**Exercise prompt**: Once you have read the data below, set it all down again exactly.

+++ Dataset excerpt

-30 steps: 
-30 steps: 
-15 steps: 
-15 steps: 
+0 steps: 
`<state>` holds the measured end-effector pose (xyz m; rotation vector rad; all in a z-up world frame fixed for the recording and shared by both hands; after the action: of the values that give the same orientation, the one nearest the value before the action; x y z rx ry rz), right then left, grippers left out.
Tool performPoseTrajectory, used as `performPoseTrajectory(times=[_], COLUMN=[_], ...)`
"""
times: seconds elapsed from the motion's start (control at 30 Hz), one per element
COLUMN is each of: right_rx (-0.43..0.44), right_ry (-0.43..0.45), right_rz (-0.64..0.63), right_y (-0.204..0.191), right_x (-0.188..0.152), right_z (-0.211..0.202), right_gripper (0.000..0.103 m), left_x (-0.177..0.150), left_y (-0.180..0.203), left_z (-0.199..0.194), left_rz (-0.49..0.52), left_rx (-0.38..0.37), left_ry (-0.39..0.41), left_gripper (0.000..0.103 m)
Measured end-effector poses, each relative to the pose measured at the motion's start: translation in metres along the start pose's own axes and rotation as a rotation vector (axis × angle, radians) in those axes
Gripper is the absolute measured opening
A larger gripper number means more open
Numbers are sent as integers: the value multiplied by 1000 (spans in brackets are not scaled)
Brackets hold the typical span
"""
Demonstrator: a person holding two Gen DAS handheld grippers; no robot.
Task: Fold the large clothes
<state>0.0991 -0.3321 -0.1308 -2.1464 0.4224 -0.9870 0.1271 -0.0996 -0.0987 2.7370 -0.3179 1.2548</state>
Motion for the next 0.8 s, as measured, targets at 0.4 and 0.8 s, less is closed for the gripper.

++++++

**Task response**:
-30 steps: 
-30 steps: 
-15 steps: 
-15 steps: 
+0 steps: 
`<state>` holds the measured end-effector pose (xyz m; rotation vector rad; all in a z-up world frame fixed for the recording and shared by both hands; after the action: of the values that give the same orientation, the one nearest the value before the action; x y z rx ry rz), right then left, grippers left out.
Tool performPoseTrajectory, used as `performPoseTrajectory(times=[_], COLUMN=[_], ...)`
"""
times: seconds elapsed from the motion's start (control at 30 Hz), one per element
COLUMN is each of: right_rx (-0.43..0.44), right_ry (-0.43..0.45), right_rz (-0.64..0.63), right_y (-0.204..0.191), right_x (-0.188..0.152), right_z (-0.211..0.202), right_gripper (0.000..0.103 m), left_x (-0.177..0.150), left_y (-0.180..0.203), left_z (-0.199..0.194), left_rz (-0.49..0.52), left_rx (-0.38..0.37), left_ry (-0.39..0.41), left_gripper (0.000..0.103 m)
Measured end-effector poses, each relative to the pose measured at the motion's start: translation in metres along the start pose's own axes and rotation as a rotation vector (axis × angle, radians) in those axes
Gripper is the absolute measured opening
A larger gripper number means more open
Numbers are sent as integers: the value multiplied by 1000 (spans in brackets are not scaled)
Brackets hold the typical span
"""
Demonstrator: a person holding two Gen DAS handheld grippers; no robot.
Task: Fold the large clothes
<state>0.0991 -0.3321 -0.1308 -2.1464 0.4224 -0.9870 0.1271 -0.0996 -0.0987 2.7370 -0.3179 1.2548</state>
Motion for the next 0.8 s, as measured, targets at 0.4 and 0.8 s, less is closed for the gripper.

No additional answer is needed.